In a forthcoming paper, Columbia economist Suresh Naidu, Microsoft Research economist Glen Weyl, and University of Chicago legal scholar Eric Posner argue that there is another important reason why wages in the US have stagnated: Americans have fewer choices of where to work. The authors say that this development, which is partly the result of a wave of corporate mergers that has swept through American industry since the 1970s, has diminished workers’ bargaining power.
“More and more Americans work in labor markets where there are one or two big employers — say, a food-processing plant, a hospital, or a giant retailer — that provide a huge proportion of the available jobs,” says Naidu, whose paper will appear in the Harvard Law Review. “So unless you’re willing to uproot your family or spend years getting retrained, you don’t have the option of leaving a position because you’re denied a raise. This means that companies have more leverage over workers and can suppress their wages.”
Naidu and his coauthors say that there are ready solutions to this problem. For example, the US government could apply the same antitrust laws that it uses to protect consumers from monopolies on products and services to ensure that companies do not become so large that they squelch employment options.
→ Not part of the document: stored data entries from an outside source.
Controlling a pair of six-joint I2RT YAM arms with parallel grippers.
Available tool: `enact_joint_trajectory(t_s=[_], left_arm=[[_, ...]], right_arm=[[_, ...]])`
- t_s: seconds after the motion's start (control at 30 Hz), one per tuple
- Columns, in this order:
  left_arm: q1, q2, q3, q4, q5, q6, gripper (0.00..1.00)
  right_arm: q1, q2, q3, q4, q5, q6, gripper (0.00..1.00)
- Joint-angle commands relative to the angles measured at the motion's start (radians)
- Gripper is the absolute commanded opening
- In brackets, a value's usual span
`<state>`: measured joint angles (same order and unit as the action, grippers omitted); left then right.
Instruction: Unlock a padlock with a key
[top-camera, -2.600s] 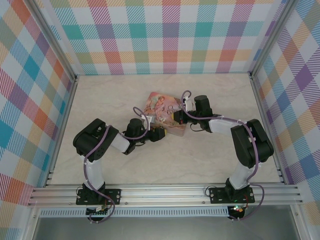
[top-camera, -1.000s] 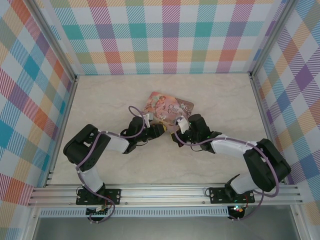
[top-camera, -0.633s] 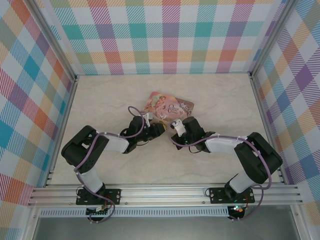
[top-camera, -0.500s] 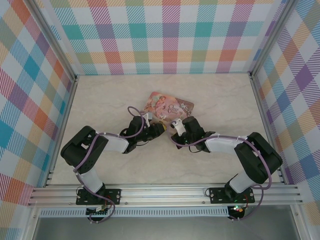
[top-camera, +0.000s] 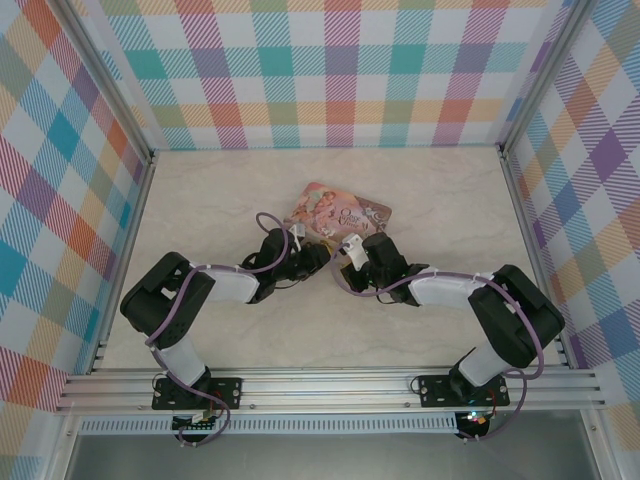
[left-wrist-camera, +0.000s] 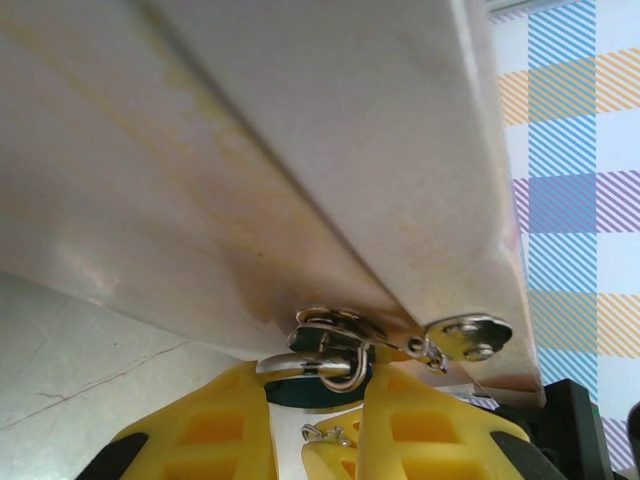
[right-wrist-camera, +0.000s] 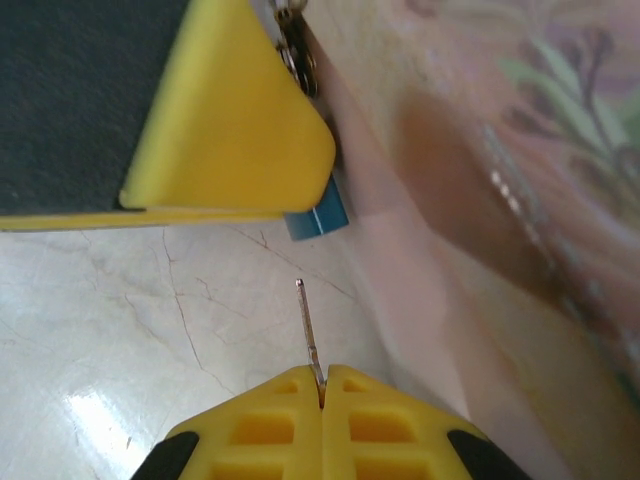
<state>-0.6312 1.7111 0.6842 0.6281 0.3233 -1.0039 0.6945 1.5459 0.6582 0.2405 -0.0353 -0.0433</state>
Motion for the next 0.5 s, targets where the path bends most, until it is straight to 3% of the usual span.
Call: enact_joint_trajectory(t_s=[0.0,0.47], left_arm=[[-0.026,-0.045,0.04,0.003,0.08,-0.022,0.05],[-0.03,-0.05,0.052,-0.027,0.106,-0.026,0.02]], right_arm=[[0.006,-0.032,-0.006,0.05,0.016,-0.039,0.06],[0.007,-0.012,0.026,0.043,0.056,-0.076,0.06]])
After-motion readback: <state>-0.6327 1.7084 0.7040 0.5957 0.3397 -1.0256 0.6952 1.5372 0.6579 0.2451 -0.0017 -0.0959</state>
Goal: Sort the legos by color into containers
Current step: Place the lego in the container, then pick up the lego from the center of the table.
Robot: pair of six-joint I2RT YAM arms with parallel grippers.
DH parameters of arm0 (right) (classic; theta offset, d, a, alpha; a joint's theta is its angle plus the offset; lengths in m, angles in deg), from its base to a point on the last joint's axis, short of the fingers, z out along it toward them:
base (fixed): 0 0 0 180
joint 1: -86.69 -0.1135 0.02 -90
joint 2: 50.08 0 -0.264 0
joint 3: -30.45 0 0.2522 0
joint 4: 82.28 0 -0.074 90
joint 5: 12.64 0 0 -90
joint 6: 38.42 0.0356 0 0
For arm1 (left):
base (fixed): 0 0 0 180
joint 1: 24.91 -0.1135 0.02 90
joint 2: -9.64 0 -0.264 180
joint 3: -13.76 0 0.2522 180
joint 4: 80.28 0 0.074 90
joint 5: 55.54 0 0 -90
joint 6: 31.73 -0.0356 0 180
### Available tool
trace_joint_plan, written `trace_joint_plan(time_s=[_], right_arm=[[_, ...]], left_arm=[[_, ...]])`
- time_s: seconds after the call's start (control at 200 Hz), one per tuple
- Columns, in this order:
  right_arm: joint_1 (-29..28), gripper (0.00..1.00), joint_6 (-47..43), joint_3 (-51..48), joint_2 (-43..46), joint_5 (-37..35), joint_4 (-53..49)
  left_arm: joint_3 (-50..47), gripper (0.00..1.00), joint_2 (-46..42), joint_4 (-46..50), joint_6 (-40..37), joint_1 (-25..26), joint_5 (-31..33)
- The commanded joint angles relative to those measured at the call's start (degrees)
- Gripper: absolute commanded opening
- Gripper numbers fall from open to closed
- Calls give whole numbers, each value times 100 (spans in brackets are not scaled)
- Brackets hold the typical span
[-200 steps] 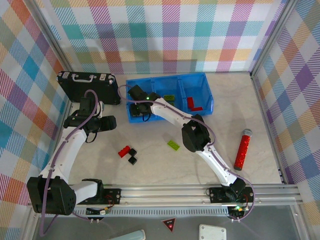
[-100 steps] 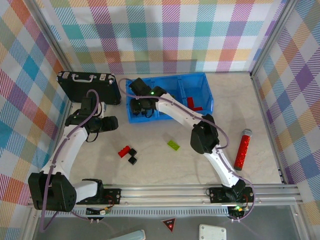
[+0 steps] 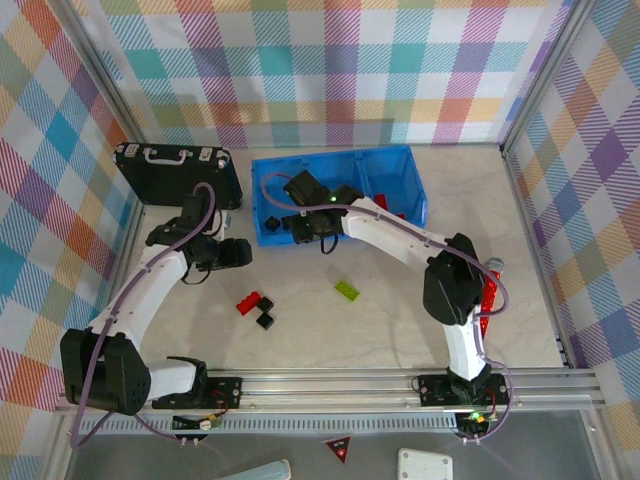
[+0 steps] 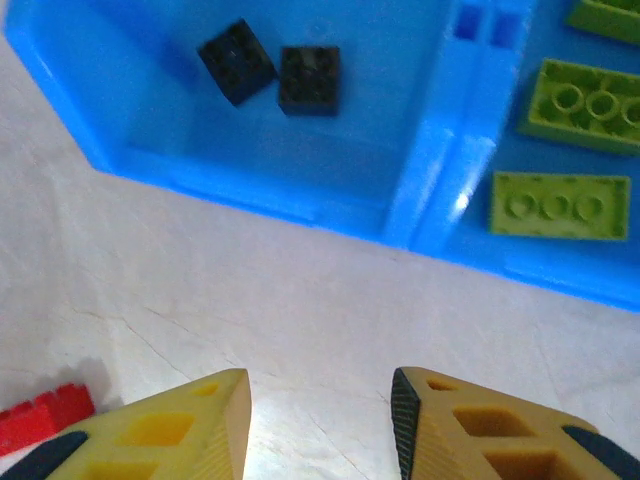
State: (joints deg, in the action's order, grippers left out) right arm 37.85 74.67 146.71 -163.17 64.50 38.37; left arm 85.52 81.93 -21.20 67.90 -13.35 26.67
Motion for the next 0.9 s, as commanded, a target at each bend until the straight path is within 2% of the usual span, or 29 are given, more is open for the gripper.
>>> trace_joint_plan(time_s=[0.0,0.165,0.395,0.6,0.895], right_arm=[[-29,43,88,-454,553,-240,137],[82,44,265,-1176,1029,-471,32],[543,44,618,-2400,1835,-467,65],[1241,44,837,-3452,2651,-269,72],[2252,44,659,-4575,3712,-131,32]], left_arm=[[302,71,114,154,210,408,115],[523,72,389,39,284,1093,364],[944,75,1102,-149,393,1879,487],[1433,75,1885,-225,417,2560,542],[2325,79,3031,40,267,3425,601]])
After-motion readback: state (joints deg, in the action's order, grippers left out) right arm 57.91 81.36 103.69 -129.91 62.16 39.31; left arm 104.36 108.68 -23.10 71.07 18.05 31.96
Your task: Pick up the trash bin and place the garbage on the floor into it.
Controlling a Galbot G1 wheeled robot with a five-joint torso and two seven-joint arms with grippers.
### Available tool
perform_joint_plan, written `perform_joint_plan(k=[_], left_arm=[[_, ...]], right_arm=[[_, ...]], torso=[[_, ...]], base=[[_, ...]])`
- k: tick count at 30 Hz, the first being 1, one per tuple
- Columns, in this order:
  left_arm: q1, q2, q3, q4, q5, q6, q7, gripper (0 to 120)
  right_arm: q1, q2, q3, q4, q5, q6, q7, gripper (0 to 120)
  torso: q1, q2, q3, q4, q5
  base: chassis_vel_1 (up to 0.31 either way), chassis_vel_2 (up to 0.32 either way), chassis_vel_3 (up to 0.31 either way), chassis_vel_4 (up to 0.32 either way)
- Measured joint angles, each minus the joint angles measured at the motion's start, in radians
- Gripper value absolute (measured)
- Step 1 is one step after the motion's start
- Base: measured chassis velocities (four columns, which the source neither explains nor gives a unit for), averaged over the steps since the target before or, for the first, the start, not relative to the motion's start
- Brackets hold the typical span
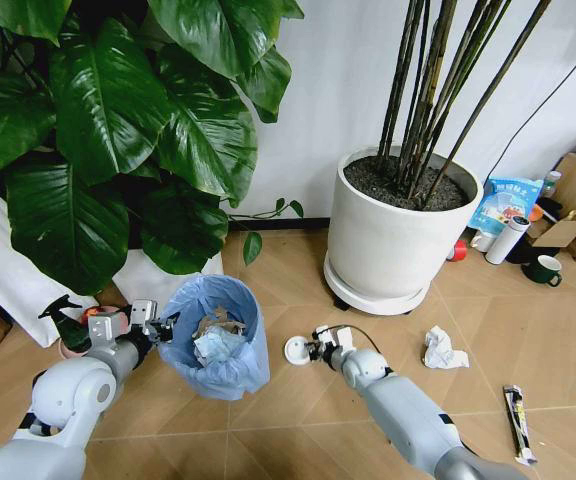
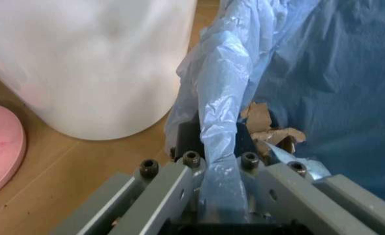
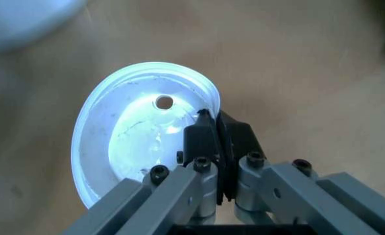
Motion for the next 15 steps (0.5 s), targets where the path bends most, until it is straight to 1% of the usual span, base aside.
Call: perform_joint_plan(k=[4,5,10,11,12,15], left_arm=[[-0.008,0.010,0.009,0.005,-0.004,0.000,0.001,0],[-0.008,0.010,0.009,0.005,-0.004,0.000,0.001,0],[-0.020,0.029,0.032,0.022,-0.006,-0.008,0.016,0],[-0.020,0.029,0.032,0.022,-0.006,-0.008,0.016,0],[-0.024,0.033,0.037,0.026,-0.007,-0.008,0.018,0],[-0.049,0.047,0.059,0.043,-0.019,-0.007,0.020,0]], right_arm=[[-0.010,-0.027,0.042,0.143,0.009,0.002,0.016,0],[-0.010,-0.027,0.042,0.143,0.009,0.002,0.016,0],[0.002,-0.048,0.084,0.312,0.020,-0.005,0.026,0],[0.002,-0.048,0.084,0.312,0.020,-0.005,0.026,0],[0.004,-0.053,0.090,0.344,0.026,-0.008,0.030,0],[0.011,-0.078,0.107,0.484,0.065,-0.030,0.053,0]], torso=[[0.000,0.000,0.000,-0.0001,0.0001],[0.000,0.000,0.000,-0.0001,0.0001],[0.000,0.000,0.000,0.0001,-0.0001],[0.000,0.000,0.000,0.0001,-0.0001],[0.000,0.000,0.000,0.0002,0.0000],[0.000,0.000,0.000,0.0000,0.0000]], base=[[0.000,0.000,0.000,0.000],[0.000,0.000,0.000,0.000],[0.000,0.000,0.000,0.000],[0.000,0.000,0.000,0.000],[0.000,0.000,0.000,0.000],[0.000,0.000,0.000,0.000]])
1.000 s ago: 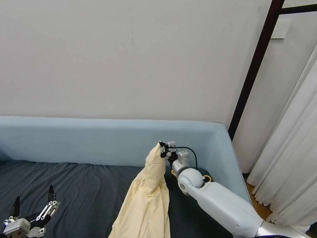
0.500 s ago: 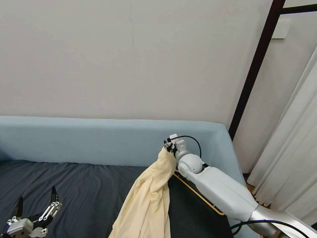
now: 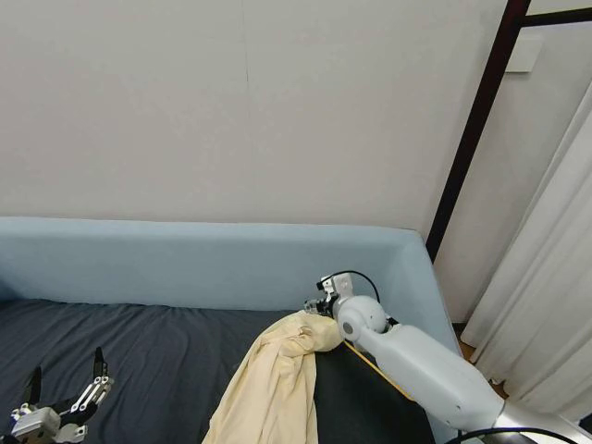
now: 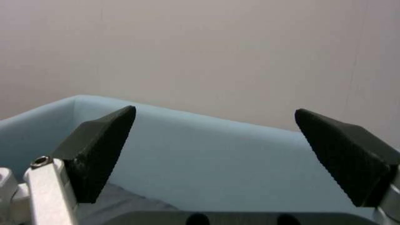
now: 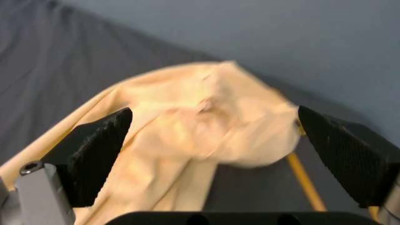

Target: Pick up the clothes from the sofa and hang them on the clothes hanger.

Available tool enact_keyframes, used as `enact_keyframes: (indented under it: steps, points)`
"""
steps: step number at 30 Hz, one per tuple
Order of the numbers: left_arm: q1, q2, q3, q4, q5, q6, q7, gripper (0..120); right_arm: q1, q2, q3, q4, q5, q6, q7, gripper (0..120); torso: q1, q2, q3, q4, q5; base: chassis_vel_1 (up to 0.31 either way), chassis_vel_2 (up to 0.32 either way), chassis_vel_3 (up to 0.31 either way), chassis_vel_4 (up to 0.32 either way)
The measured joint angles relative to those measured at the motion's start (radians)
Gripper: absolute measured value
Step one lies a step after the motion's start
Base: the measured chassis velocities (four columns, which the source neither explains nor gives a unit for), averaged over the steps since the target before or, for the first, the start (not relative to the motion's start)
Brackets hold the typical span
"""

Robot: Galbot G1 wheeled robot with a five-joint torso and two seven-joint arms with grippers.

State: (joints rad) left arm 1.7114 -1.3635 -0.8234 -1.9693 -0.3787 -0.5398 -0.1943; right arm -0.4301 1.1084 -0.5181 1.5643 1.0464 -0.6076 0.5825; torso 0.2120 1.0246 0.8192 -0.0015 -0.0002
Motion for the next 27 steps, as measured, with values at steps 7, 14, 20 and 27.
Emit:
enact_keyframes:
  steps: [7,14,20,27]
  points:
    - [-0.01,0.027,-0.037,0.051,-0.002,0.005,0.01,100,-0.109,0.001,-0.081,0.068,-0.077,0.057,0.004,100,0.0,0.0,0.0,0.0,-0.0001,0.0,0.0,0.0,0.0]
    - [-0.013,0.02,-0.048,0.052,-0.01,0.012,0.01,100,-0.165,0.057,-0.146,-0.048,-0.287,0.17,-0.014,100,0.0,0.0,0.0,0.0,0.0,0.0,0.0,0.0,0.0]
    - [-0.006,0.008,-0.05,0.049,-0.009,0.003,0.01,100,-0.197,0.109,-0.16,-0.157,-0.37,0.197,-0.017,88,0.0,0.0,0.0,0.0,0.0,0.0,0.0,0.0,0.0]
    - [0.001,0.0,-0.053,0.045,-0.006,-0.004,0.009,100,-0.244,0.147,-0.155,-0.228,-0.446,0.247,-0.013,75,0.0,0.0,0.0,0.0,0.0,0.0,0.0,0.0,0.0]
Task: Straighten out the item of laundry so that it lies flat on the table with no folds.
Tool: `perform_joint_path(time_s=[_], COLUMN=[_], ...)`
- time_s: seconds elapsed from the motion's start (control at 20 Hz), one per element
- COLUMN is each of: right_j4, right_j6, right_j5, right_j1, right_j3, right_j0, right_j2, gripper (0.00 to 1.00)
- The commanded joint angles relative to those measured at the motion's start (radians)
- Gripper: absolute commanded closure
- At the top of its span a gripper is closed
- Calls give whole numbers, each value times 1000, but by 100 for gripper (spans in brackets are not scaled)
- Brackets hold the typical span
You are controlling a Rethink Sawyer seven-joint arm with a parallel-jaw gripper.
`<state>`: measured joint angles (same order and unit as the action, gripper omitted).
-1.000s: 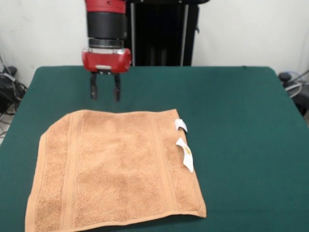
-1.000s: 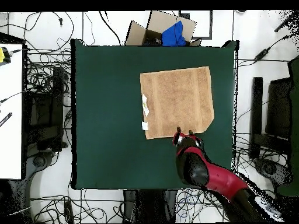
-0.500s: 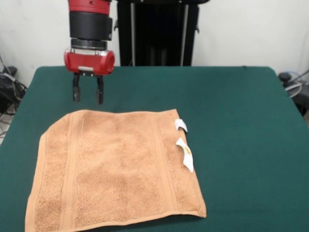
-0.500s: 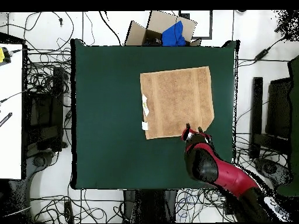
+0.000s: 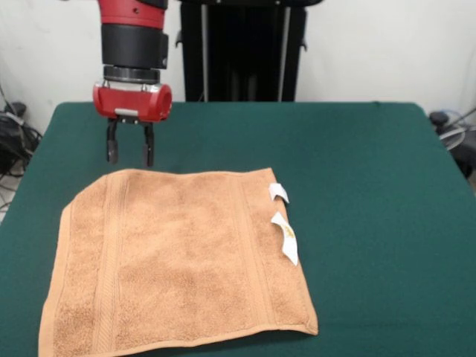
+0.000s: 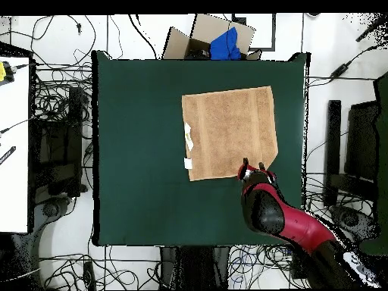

They note that on the rare occasions when workers have brought class-action lawsuits against companies for anticompetitive employment practices, US courts have tended to rule in the workers’ favor. (The best-known case involved twenty thousand nurses who successfully sued a network of Detroit hospitals for colluding to suppress their pay.) But the Federal Trade Commission has been slow to scrutinize proposed mergers for their impact on workers, the authors say, because of a long-standing assumption that the US labor market is highly competitive and needs little policing.
“Generations of policymakers, legal scholars, and even economists have wrongly assumed that the US labor market can more or less function on autopilot,” Naidu says. “But our research shows that the labor market is deeply uncompetitive at its core, and that something needs to be done to make it work better.”